I'd like to know what people think about adding a result like this to mathlib. It would take quite a bit of refactoring in its current form, as I haven't put much time into optimisation or using a style consistent with mathlib. I'd also be worried that the result is a little too specific. As it stands it's ~2000 (ungolfed) loc for a single result that doesn't do much to build a larger theory. That said if people are interested I'd definitely be willing to work on getting this code in shape.
Yaël Dillies (May 29 2023 at 12:54):
cc @Bhavik Mehta
Yaël Dillies (May 29 2023 at 13:10):
Maynard sieve next? :smiley:
Arend Mellendijk (May 29 2023 at 13:24):
I won't say I haven't considered it...
Arend Mellendijk (May 29 2023 at 13:24):
But frankly I'd need to read up on the proof of Bombieri-Vinogradov before I commit to anything.

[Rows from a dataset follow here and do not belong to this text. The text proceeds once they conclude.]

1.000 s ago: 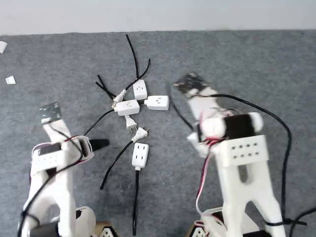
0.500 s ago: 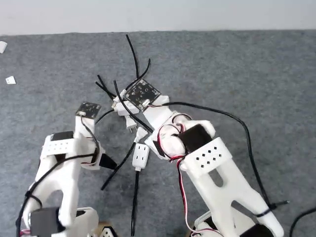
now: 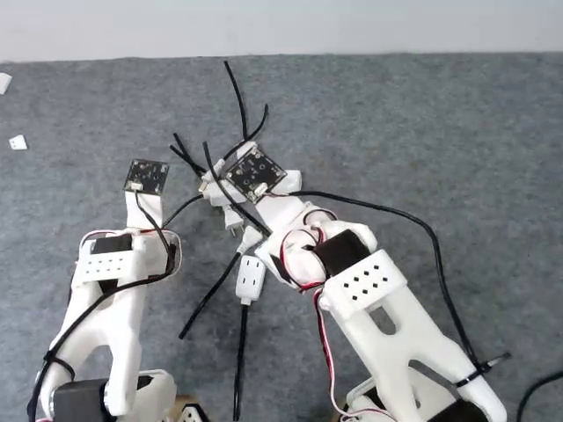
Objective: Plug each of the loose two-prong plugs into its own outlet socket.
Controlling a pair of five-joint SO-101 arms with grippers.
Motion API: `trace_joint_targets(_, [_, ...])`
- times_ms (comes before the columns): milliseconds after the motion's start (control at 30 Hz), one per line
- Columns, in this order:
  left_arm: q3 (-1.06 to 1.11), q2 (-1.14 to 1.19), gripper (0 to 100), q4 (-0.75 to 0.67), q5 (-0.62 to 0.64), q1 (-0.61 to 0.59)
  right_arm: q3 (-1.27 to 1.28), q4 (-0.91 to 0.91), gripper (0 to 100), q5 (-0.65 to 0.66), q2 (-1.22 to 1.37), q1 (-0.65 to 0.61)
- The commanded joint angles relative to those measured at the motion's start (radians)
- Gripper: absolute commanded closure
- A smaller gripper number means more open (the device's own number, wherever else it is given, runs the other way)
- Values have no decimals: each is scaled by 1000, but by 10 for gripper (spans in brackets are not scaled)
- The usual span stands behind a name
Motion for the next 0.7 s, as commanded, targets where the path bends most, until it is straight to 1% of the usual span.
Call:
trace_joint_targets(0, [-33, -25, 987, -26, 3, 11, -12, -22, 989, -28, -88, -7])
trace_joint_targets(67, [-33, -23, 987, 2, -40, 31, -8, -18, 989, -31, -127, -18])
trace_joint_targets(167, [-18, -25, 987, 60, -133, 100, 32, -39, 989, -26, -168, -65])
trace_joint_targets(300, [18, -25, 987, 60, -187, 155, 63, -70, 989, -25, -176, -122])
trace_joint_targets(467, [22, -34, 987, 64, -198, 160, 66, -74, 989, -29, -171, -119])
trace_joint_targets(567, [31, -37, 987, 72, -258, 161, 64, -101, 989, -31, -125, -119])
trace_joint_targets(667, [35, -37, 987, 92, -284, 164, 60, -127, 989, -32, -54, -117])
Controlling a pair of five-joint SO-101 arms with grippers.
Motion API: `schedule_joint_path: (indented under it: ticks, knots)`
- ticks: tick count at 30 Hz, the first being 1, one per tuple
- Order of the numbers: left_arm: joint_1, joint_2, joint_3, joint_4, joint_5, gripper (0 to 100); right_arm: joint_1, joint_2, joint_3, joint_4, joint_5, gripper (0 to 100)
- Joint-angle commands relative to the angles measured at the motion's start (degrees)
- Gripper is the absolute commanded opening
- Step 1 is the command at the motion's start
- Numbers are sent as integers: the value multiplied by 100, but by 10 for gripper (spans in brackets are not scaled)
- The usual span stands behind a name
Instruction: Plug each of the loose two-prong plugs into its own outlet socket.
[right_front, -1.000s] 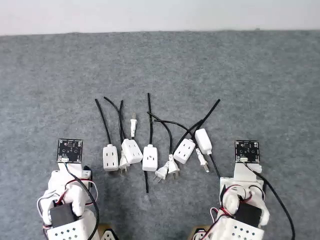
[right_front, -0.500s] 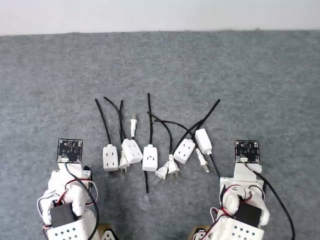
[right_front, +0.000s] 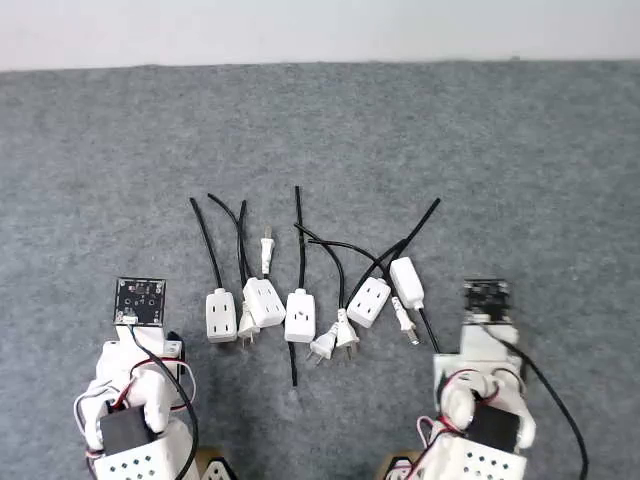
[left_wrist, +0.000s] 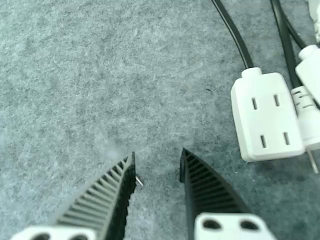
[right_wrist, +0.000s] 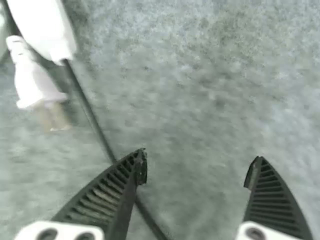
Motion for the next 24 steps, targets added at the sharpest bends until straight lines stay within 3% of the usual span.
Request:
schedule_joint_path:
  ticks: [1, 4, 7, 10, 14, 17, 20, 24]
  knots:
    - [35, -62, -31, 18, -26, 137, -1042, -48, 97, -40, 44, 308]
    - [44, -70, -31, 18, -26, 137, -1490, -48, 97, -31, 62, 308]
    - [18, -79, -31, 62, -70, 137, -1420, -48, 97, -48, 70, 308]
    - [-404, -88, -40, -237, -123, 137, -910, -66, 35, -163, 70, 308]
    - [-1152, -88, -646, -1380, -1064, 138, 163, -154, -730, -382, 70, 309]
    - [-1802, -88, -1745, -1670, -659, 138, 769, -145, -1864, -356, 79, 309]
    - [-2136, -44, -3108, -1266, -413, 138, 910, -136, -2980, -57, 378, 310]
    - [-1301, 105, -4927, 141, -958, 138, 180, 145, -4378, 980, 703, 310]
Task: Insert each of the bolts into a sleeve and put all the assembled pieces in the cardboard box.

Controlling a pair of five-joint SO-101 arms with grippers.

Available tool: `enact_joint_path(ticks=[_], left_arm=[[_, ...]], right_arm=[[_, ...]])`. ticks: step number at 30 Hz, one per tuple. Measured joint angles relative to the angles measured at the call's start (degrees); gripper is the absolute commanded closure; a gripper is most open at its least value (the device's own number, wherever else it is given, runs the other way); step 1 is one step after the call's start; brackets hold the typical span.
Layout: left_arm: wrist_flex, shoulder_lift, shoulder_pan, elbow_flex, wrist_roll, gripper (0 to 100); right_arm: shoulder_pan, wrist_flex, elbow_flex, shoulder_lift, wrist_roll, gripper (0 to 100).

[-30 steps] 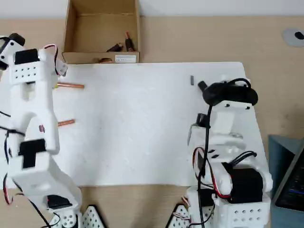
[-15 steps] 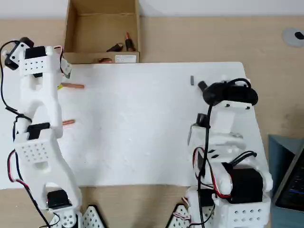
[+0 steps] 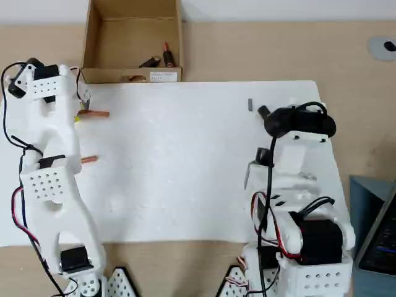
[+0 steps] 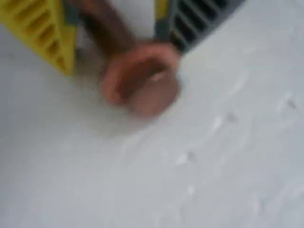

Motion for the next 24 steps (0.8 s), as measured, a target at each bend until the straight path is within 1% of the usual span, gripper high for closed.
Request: enact_joint_path(ticks=[4, 5, 7, 8, 9, 11, 17, 21, 24], left_arm=[[0.09, 1.05, 0.0, -0.88, 0.0, 88], [0.09, 1.14, 0.0, -0.97, 0.0, 91], [0.09, 1.49, -0.26, -1.14, 0.0, 99], [-0.26, 1.58, -0.26, -1.41, 0.44, 100], [-0.53, 1.58, -0.26, -1.67, 0.44, 99], [-0.35, 1.67, -0.18, -1.93, 0.53, 100], [4.31, 1.67, -0.26, -3.16, 0.44, 100], [10.9, 1.76, -0.35, -6.42, 0.35, 100], [15.74, 0.35, -0.35, -11.34, 0.35, 100]], right_arm=[[0.0, 0.0, 0.0, 0.0, 0.0, 98.9], [0.0, 0.0, 0.0, 0.0, 0.0, 98.9], [0.0, 0.0, 0.0, 0.0, 0.0, 98.9], [0.0, 0.0, 0.0, 0.0, 0.0, 98.9], [0.0, 0.0, 0.0, 0.0, 0.0, 98.9], [0.0, 0.0, 0.0, 0.0, 0.0, 98.9], [0.0, 0.0, 0.0, 0.0, 0.0, 98.9], [0.0, 0.0, 0.0, 0.0, 0.0, 98.9], [0.0, 0.0, -0.35, 0.0, 0.0, 98.9]])
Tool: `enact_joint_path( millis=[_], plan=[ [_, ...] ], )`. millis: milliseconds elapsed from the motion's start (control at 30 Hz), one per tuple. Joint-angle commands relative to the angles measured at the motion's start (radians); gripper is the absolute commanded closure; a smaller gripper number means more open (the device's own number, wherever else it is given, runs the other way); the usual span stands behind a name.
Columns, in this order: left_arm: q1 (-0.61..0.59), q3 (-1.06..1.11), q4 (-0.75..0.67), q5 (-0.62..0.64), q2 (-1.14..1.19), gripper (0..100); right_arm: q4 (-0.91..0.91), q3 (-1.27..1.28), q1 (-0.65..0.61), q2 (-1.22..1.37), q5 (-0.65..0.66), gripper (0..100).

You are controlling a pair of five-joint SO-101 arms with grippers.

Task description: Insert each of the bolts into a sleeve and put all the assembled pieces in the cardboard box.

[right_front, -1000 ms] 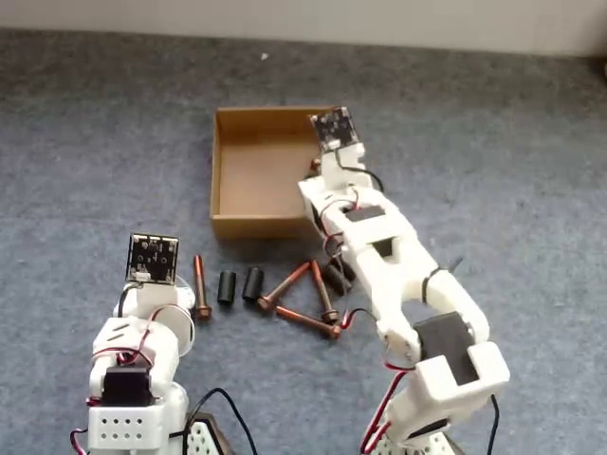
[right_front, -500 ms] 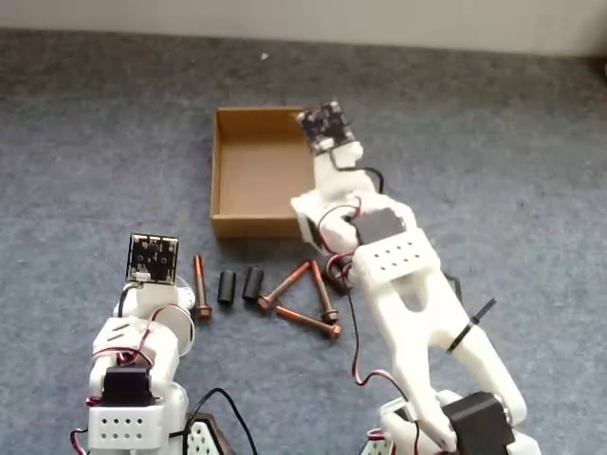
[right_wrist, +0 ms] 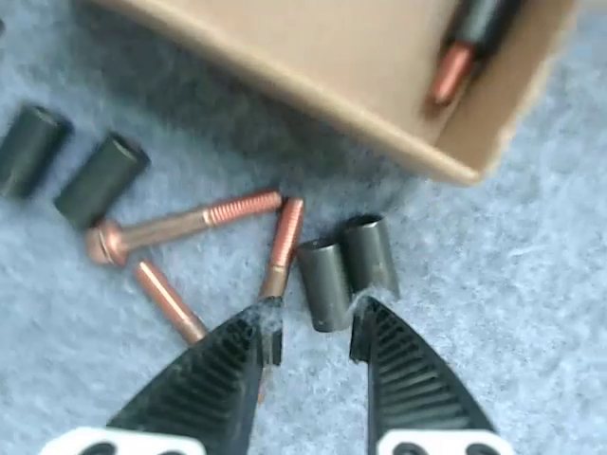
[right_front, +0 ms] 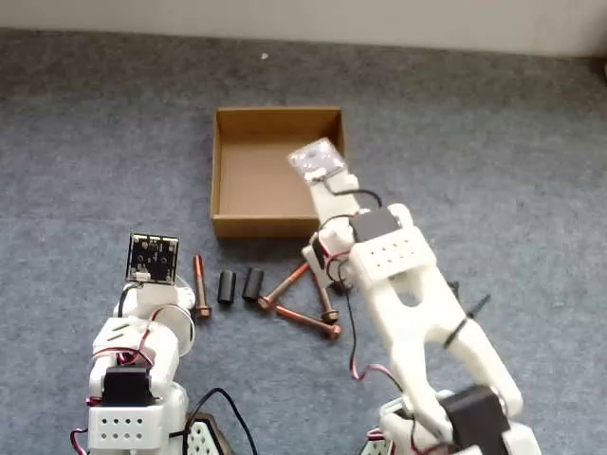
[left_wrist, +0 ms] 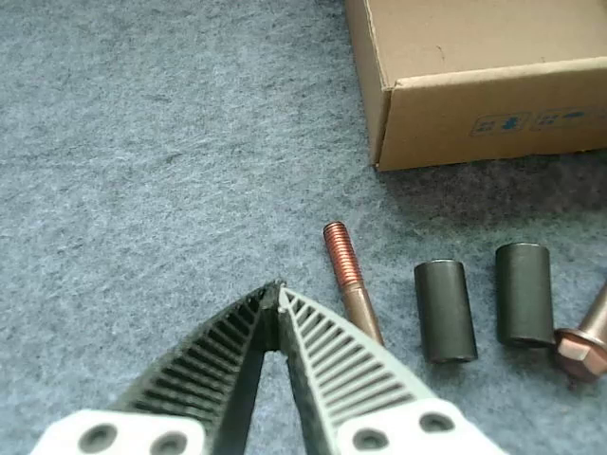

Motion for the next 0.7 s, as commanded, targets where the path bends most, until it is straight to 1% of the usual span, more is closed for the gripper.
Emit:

Arend Mellendijk (Jul 25 2023 at 12:57):
Second update: I've just finished proving
theorem primeCounting_isBigO_atTop : (fun N => (π N:ℝ)) =O[atTop] (fun N => N / Real.log N)
so at least I've convinced myself I've proved something nontrivial. I realise the result itself will probably be overshadowed by the prime number theorem relatively soon, but most of the additional work came from a bound that will be useful for other simple sieve problems (like Brun's theorem). I'll definitely work to clean up the code for that bound and get it merged into mathlib.
Thomas Bloom (Sep 16 2023 at 19:56):
This is great! (Apologies for the late response, I only just saw this thread.)
As you say, the most that I know of are the sieve-type estimates that Bhavik and I formalised for unit fractions. This is essentially Eratosthenes-Legendre. I'm very glad to hear that the Selberg sieve has been formalised.
For your prime big-O bound, just so you're aware, @Bhavik Mehta proved this via Chebyshev's estimates (also for unit fractions), not sure if this is in mathlib yet?
I'd say that Selberg sieve should definitely be in mathlib, it's used all the time in analytic number theory.
For a next project, how about the combinatorial sieve? e.g. Beta sieve. A little technical to write down the statement, but if anything the proof is actually step-by-step simpler than Selberg's, and is often more powerful.
re: Bombieri-Vinogradov, before that's done, we need to formalise Vaughan's identity (https://en.wikipedia.org/wiki/Vaughan%27s_identity - just the elementary arithmetic function statement, ignore the version involving the zeta function). This is essential to a simple proof of B-V, and indeed is another everyday tool of analytic number theory that belongs in mathlib. (e.g. would be needed to formalise a proof that all sufficiently large odd numbers are the sum of three primes).